Some Reflections on Adobe, Realignments, and the Economic Paradigm

Responding to low Q4 revenues and economic uncertainty, Adobe Systems laid off 600 employees reinforcing its conservative posture amidst the growing epidemic of fear in the markets. The cuts were wide and deep and many very talented people were let go. I was among them. This move was surprising for a company on an innovative surge with zero debt and over $2Billion cash in the bank, and is certainly ominous and portends to a long recessionary slump across the industry. Indeed, the entire global economic paradigm is faltering and losing faith in itself sending waves of fear up into the highest ranks.

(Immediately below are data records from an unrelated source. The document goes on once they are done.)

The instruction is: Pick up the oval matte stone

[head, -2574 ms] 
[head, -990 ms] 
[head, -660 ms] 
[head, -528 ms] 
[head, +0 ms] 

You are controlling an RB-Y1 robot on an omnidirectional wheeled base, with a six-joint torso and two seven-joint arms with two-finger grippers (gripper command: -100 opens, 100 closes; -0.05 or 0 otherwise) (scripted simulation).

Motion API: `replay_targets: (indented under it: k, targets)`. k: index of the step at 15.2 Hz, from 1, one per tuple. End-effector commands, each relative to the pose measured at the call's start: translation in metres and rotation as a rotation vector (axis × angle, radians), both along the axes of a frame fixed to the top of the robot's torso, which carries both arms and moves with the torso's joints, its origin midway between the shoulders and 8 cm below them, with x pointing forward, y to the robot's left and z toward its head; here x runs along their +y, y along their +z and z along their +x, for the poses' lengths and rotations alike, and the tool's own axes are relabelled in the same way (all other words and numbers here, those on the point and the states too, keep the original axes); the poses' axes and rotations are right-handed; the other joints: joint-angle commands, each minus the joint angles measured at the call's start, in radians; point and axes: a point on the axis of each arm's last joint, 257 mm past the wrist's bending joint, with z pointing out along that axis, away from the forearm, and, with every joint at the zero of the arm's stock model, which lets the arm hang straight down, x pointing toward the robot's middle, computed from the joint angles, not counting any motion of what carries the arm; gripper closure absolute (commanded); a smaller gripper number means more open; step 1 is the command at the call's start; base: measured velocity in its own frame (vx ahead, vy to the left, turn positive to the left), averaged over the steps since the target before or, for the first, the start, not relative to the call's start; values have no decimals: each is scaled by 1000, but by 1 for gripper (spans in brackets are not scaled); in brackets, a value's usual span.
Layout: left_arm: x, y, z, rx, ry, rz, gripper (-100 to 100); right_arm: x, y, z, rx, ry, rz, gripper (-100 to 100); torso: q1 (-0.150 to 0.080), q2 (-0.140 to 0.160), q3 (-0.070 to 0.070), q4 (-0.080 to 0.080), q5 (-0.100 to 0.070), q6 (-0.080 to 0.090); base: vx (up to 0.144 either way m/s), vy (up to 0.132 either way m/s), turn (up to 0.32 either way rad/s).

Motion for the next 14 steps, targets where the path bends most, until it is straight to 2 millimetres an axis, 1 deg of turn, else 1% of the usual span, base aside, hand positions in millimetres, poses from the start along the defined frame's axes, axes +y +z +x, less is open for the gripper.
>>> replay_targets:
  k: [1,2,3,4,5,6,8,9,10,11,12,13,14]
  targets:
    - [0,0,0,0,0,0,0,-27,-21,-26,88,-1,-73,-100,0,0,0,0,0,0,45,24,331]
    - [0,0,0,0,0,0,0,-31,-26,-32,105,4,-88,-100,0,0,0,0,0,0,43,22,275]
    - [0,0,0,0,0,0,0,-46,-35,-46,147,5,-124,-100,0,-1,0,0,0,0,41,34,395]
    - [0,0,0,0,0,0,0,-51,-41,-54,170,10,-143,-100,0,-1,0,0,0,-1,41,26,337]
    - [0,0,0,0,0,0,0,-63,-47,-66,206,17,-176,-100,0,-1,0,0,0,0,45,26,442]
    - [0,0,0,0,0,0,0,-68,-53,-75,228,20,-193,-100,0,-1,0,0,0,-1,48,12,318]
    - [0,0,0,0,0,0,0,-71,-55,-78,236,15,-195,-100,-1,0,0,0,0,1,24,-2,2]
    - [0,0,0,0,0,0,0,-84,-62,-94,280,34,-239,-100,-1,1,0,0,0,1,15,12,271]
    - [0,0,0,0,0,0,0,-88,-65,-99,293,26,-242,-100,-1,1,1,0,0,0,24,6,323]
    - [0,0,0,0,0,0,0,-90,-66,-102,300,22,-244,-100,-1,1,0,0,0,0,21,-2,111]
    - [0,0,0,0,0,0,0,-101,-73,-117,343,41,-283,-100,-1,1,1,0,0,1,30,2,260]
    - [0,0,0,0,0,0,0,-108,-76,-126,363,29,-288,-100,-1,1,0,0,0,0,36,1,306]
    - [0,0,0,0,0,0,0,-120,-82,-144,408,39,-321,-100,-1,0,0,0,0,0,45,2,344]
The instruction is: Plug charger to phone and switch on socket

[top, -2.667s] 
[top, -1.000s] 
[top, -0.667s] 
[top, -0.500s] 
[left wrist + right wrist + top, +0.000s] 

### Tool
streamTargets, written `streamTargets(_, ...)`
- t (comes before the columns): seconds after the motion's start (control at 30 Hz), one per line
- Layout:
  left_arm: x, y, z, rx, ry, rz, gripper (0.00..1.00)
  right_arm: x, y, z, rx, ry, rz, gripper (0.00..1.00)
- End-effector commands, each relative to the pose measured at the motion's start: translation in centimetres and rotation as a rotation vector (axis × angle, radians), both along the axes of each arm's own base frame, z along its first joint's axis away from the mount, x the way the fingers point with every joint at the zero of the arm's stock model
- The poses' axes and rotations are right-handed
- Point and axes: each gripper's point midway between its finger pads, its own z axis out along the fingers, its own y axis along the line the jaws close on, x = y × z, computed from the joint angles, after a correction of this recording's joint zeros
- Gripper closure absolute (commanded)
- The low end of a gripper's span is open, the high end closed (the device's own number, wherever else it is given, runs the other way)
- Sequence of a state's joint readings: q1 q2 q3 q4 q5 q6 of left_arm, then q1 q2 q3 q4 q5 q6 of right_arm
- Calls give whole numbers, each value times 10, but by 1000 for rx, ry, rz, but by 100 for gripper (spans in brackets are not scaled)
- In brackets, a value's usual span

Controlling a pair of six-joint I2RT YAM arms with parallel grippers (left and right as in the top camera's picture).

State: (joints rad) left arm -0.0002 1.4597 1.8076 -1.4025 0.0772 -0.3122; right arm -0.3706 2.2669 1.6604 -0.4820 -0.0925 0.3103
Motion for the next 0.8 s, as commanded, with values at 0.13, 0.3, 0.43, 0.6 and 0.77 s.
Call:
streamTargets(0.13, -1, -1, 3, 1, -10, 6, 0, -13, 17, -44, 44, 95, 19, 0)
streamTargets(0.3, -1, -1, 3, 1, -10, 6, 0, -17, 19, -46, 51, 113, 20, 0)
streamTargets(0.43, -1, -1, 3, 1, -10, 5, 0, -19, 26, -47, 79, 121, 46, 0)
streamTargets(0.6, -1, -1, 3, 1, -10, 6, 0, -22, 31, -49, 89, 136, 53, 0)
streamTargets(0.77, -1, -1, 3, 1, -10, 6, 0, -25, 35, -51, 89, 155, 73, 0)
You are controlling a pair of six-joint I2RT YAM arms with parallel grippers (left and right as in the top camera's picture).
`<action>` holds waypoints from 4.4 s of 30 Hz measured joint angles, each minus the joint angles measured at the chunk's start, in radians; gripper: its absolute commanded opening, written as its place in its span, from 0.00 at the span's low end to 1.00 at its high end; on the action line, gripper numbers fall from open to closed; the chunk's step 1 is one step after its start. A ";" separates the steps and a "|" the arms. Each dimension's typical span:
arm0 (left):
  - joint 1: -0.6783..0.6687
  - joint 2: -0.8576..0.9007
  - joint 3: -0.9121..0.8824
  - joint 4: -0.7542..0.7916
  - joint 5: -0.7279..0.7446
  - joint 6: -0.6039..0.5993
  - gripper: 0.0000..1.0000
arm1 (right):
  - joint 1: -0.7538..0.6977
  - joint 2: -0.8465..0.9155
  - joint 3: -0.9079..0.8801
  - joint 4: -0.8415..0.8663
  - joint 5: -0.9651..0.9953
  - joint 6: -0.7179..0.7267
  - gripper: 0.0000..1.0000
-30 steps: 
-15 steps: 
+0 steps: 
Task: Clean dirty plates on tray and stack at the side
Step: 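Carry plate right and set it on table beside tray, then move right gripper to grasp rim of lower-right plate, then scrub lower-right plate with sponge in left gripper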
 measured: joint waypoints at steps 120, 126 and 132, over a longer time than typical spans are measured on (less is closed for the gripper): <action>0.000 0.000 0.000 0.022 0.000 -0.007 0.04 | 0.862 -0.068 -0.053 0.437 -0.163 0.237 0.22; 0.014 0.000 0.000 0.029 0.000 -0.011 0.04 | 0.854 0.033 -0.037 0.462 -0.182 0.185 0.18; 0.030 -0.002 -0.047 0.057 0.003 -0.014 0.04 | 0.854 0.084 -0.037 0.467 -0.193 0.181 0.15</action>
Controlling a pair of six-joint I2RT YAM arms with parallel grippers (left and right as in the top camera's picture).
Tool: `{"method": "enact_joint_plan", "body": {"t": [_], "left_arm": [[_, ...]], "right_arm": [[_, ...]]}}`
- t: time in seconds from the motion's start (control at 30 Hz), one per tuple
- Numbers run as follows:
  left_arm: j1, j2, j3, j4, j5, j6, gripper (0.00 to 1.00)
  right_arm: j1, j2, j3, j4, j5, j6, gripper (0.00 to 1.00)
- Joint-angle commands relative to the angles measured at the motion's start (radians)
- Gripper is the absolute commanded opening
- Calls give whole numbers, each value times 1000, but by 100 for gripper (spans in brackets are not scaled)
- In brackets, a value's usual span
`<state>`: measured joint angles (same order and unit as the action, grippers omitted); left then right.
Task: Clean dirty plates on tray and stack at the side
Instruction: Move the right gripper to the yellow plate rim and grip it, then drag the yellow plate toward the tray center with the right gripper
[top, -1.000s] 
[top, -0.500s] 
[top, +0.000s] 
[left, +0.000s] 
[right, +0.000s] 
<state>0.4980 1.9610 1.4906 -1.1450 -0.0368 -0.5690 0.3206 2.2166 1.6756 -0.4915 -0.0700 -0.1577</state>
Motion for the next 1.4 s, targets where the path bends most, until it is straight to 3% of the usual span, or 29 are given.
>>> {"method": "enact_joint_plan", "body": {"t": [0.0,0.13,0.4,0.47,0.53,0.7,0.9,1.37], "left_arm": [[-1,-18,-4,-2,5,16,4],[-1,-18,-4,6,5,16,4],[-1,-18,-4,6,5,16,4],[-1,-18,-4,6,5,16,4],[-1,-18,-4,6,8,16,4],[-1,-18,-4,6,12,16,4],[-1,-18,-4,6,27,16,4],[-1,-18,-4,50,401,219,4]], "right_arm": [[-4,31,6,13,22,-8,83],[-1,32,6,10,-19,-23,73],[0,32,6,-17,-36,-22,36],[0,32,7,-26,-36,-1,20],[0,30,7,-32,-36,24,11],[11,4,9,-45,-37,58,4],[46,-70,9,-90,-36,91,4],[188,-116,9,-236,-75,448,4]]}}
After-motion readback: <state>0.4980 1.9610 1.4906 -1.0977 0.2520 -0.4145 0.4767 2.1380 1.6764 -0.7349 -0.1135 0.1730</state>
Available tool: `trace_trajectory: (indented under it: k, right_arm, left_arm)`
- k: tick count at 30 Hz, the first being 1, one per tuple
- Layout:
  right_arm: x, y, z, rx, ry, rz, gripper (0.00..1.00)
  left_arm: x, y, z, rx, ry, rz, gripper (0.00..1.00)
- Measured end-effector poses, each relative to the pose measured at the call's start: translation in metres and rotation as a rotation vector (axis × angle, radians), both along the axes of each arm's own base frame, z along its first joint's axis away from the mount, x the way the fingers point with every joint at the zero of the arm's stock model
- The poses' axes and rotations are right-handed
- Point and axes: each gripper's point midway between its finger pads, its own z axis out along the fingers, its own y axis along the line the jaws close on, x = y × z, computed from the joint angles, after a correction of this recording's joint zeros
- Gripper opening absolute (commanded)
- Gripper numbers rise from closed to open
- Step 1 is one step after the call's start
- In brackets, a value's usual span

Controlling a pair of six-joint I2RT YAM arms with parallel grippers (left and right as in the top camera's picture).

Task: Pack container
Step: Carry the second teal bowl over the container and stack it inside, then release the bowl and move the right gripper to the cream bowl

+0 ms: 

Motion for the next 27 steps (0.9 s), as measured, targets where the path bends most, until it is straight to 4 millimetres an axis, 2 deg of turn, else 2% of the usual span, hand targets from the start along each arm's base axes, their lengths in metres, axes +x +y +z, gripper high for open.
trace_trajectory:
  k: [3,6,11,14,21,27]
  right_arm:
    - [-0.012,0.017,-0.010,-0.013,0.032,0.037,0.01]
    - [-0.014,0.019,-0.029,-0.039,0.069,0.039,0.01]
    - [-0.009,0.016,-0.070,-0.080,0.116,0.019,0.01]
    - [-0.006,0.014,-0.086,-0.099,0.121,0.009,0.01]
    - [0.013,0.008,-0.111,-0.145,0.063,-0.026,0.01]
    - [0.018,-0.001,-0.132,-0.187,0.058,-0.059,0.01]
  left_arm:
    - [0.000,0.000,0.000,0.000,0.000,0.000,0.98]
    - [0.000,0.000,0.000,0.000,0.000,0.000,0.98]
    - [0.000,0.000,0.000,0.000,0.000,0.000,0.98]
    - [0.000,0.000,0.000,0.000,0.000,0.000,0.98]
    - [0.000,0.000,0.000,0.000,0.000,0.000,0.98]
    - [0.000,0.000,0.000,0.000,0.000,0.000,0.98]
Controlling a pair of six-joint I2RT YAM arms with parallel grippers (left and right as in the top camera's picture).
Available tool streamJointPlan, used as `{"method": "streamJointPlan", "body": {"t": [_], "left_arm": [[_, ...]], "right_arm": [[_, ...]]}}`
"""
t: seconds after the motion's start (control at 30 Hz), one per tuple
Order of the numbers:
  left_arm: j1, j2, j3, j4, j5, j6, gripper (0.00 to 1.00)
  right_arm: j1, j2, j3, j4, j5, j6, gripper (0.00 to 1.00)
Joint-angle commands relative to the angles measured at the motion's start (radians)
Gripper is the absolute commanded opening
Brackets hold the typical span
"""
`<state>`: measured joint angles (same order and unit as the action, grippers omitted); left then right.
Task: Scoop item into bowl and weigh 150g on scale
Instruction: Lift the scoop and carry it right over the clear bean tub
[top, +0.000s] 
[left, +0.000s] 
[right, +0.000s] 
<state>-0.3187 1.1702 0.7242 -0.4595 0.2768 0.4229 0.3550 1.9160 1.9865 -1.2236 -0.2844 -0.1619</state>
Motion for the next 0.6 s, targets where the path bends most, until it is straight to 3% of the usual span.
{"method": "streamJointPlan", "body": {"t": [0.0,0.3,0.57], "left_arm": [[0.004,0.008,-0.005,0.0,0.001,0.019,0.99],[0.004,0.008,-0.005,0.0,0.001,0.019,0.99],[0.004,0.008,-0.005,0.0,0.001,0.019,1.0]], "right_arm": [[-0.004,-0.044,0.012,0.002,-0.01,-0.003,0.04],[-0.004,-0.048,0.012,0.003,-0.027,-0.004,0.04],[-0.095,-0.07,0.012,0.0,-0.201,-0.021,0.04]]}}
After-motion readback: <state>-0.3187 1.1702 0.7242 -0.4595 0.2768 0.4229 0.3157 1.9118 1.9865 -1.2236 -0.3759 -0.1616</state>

I started contracting at Adobe in the beginning of Jan 99, then converted to full-time in June 01. I’ve been working for the company for 10 years but I learned long ago not to personalize such realignments. I’ve been through several, barely spared. It’s business, nothing personal. The move will probably strengthen them through the slump but I do feel there may have been less severe options with fewer side-effects. The company is well-positioned to innovate and capitalize in this downturn and could easily operate at a loss for 16 months if necessary. To be certain, profits are down but certainly not negative. In the aftermath, Adobe should capitalize on its lightened books and quickly reinforce its core properties and revenue streams with enough resources to get the job done, instead of further retracting to spare the nerves of The Street. It will be interesting to see how Adobe balances its highly innovative and ambitious platform play against its very conservative financial posture.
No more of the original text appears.